Task goal: Your answer must be an exact copy of the listing.

Input data:
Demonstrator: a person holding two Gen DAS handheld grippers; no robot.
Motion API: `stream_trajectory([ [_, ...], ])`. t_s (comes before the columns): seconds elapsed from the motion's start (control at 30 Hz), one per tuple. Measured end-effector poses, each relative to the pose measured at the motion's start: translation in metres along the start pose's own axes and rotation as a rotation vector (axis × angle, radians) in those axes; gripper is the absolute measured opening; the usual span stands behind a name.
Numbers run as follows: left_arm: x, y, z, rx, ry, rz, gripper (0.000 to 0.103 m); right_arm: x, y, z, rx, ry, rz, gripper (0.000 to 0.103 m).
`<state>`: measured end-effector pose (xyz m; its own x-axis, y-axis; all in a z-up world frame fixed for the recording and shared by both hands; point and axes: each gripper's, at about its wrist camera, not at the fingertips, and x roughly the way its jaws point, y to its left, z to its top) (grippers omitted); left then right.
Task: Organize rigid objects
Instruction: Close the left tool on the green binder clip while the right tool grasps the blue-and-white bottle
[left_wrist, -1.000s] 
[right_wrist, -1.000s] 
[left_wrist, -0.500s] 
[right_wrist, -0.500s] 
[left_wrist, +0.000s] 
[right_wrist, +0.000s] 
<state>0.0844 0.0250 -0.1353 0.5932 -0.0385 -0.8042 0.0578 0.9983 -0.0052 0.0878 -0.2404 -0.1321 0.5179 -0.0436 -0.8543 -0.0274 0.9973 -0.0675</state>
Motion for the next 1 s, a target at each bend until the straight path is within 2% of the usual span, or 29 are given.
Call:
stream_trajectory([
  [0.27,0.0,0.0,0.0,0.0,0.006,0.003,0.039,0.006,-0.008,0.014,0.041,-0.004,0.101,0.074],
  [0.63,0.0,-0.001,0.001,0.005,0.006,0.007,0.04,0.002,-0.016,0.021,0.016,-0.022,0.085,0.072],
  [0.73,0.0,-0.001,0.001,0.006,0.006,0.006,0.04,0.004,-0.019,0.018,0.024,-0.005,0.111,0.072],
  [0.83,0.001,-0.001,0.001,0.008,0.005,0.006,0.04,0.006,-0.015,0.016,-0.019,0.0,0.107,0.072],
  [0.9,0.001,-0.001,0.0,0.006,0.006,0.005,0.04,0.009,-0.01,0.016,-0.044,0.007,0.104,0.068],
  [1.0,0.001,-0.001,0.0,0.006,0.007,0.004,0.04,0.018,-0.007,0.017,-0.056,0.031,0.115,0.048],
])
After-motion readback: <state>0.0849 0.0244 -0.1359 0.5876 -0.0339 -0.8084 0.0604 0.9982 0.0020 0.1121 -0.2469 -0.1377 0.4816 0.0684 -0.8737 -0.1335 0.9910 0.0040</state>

Exercise solution:
Demonstrator: a person holding two Gen DAS handheld grippers; no robot.
Motion API: `stream_trajectory([ [_, ...], ])`. t_s (comes before the columns): seconds elapsed from the motion's start (control at 30 Hz), one per tuple. Measured end-effector poses, each relative to the pose measured at the motion's start: translation in metres along the start pose's own axes and rotation as a rotation vector (axis × angle, radians) in those axes; gripper is the absolute measured opening; the usual span stands behind a name.
Numbers run as follows: left_arm: x, y, z, rx, ry, rz, gripper (0.000 to 0.103 m); right_arm: x, y, z, rx, ry, rz, gripper (0.000 to 0.103 m).
`<state>`: measured end-effector pose (xyz m; its own x-axis, y-axis; all in a z-up world frame fixed for the recording and shared by both hands; point and axes: each gripper's, at about its wrist camera, not at the fingertips, and x roughly the way its jaws point, y to its left, z to its top) (grippers omitted); left then right.
Task: Organize rigid objects
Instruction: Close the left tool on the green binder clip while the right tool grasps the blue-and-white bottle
[left_wrist, -1.000s] 
[right_wrist, -1.000s] 
[left_wrist, -0.500s] 
[right_wrist, -0.500s] 
[left_wrist, +0.000s] 
[right_wrist, +0.000s] 
<state>0.0844 0.0250 -0.1353 0.5932 -0.0385 -0.8042 0.0578 0.9983 -0.0052 0.0878 -0.2404 -0.1321 0.5179 -0.0436 -0.8543 -0.0274 0.9973 -0.0675</state>
Motion for the next 1 s, a target at each bend until the straight path is within 2% of the usual span, or 29 are given.
Call:
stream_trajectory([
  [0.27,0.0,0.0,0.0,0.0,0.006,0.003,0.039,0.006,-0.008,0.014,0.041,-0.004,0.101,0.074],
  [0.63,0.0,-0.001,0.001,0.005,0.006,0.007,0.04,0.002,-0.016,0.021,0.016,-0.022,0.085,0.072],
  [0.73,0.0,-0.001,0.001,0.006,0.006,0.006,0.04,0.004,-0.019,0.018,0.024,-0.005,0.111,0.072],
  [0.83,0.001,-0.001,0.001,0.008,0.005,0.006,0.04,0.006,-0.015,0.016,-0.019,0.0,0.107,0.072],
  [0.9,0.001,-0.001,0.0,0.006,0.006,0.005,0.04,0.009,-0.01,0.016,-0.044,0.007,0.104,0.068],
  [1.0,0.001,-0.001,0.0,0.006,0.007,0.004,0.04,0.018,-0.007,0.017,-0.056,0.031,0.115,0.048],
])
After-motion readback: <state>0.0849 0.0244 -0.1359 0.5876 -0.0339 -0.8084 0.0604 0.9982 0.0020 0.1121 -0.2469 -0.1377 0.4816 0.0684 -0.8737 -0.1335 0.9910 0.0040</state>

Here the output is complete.